Find other posts by that user that are not protected.
Search for strings from those posts on Google or Edgeryders search to find the real user account.
In a sense, yes. But it seems you are thinking about security, whereas we were thinking about consent. Of course Edgeryders can never guarantee full anonymity, we say it right at the front door. The use case goes like this:
I agree to participate in research, write, my posts get coded and exported, etc.
Five years later, I decide to delete my user and content from Edgeryders.
The content disappears from Edgeryders, but can still be found on Zenodo, but attributed to @anon12345.
Marco felt it was a reasonable compromise.

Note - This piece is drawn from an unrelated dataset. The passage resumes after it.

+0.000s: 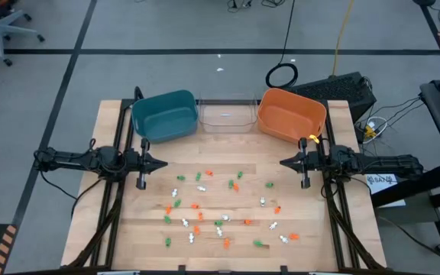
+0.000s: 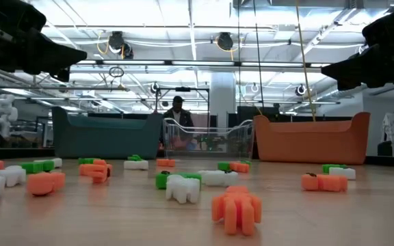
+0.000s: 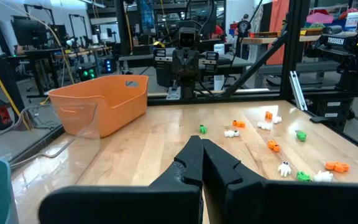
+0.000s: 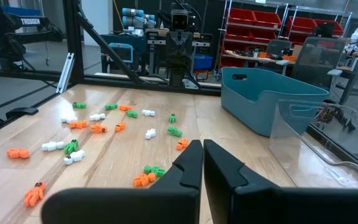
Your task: Sort Halloween decoration
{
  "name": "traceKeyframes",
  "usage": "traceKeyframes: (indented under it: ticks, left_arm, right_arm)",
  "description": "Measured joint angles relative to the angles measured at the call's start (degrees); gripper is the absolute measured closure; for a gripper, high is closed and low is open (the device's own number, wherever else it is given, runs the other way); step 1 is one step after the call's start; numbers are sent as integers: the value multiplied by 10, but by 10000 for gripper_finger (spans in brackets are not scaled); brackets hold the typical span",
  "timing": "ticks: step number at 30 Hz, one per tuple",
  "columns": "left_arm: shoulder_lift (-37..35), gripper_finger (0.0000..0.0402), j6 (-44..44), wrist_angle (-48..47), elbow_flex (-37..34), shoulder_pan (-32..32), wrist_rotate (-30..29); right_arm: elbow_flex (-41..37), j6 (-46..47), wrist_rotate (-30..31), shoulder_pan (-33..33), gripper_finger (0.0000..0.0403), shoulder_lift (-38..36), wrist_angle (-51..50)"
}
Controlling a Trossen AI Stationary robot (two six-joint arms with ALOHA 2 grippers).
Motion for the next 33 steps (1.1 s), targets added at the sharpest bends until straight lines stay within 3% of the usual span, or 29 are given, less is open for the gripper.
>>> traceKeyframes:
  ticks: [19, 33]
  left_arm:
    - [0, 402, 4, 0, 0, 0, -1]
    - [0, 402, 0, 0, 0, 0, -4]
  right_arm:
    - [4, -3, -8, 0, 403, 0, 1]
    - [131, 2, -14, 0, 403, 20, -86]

On another note, you once told me that the social network is induced like this:
Post A is a reply to post B => link from user a (author of A) to b (author of B)
Post A contains a quote of post C => link from a to c
Post A is just a reply to topic ? link from a to the author of the first post in the topic.
What happens if post A is a reply to post B and it contains a quote from post C? Or if someone quotes posts of several different authors?
Discourse counts quotes within a thread as replies to the quoted posts. This means that a single post can be a reply to multiple posts at once.
RyderEx combines the quotes and replies into a single relationship between participants to count participant interactions. However, I now realize that the interaction counter on that relationship is wrong since it will count two interactions when somebody makes a quote which is also a reply. In the example above, the TALK_OR_QUOTED counter in 9, but it should in fact be 6.
Furthermore, Discourse does not consider a post A in topic X with first post Y a reply to topic Y. At the moment, neither does RyderEx, though this is pretty easy to change.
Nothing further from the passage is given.